Using the data below, show every line where the word "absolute" occurs.
---------- Dataset excerpt
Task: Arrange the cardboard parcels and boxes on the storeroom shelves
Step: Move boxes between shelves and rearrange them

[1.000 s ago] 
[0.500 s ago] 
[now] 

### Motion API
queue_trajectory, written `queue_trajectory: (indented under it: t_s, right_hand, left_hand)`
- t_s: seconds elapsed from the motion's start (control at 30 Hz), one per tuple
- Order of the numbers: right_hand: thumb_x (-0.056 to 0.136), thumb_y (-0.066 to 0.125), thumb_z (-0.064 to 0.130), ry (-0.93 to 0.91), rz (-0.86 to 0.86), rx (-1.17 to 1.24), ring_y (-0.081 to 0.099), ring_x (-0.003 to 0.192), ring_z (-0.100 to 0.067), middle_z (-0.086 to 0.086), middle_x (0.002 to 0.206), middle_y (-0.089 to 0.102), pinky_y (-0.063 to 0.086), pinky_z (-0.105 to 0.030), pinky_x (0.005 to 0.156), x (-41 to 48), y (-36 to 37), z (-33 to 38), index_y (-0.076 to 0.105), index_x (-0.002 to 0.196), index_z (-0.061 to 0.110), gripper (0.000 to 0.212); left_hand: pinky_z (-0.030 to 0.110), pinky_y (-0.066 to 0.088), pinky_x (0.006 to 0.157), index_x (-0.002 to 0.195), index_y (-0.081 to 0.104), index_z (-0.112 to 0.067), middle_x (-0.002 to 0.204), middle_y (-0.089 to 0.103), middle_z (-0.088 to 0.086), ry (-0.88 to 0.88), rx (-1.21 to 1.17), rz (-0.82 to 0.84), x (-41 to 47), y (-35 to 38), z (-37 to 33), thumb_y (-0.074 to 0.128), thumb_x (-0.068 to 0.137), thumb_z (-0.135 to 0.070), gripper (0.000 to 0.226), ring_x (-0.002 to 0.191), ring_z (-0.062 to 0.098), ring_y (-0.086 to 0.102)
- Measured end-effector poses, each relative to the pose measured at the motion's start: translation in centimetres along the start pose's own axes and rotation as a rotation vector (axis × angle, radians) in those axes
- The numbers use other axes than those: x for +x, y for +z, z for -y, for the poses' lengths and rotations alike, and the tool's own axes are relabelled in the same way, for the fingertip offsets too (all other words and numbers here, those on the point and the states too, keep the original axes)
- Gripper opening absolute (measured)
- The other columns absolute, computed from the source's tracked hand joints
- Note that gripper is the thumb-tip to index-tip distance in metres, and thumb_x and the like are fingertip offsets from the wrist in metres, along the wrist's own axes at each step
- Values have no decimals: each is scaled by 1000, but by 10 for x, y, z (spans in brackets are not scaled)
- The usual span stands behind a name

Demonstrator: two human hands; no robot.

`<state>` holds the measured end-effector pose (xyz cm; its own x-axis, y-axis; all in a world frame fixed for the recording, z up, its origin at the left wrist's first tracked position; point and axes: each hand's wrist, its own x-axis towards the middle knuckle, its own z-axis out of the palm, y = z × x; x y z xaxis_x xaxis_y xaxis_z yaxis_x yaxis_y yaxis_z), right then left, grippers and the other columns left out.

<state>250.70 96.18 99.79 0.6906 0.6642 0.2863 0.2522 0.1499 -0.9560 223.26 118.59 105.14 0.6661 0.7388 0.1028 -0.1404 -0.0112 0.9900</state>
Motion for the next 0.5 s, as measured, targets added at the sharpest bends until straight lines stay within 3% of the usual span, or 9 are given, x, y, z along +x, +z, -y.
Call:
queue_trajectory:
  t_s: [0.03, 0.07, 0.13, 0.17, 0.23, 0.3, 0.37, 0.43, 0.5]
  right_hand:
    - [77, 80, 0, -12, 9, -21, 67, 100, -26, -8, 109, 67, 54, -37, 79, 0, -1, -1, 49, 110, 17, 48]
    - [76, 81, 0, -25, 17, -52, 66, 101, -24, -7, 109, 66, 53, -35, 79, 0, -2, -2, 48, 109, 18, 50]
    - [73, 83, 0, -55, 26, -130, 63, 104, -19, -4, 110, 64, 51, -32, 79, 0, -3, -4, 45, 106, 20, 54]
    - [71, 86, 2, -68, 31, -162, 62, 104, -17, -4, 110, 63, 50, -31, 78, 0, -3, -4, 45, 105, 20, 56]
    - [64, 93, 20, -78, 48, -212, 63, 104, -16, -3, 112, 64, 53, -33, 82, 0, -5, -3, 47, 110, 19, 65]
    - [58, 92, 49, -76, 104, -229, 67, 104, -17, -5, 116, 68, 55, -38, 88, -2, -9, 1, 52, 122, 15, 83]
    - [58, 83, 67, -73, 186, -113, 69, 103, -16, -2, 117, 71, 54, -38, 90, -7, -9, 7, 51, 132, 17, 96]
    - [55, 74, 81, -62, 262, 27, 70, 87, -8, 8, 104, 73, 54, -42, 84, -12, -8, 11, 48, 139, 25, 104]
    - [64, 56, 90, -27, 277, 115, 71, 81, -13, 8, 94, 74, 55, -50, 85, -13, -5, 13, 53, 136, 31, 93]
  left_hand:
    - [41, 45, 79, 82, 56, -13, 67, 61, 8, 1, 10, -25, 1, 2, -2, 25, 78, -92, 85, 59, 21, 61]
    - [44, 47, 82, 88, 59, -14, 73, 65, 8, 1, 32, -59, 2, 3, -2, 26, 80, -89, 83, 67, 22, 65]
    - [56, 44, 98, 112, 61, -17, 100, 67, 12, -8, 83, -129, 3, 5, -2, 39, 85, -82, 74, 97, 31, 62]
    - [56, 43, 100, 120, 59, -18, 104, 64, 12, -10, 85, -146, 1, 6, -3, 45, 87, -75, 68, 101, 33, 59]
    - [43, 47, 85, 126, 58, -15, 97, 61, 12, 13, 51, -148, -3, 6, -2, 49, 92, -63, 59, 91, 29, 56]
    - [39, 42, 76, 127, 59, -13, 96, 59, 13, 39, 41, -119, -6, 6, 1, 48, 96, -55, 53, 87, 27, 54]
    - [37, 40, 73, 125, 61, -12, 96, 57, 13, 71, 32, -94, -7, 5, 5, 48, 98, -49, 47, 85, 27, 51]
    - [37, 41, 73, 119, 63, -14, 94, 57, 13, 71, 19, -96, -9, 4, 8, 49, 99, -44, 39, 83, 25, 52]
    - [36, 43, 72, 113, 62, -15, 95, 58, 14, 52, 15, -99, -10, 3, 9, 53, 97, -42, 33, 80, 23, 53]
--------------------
Exercise output:
- Gripper opening absolute (measured)
- The other columns absolute, computed from the source's tracked hand joints

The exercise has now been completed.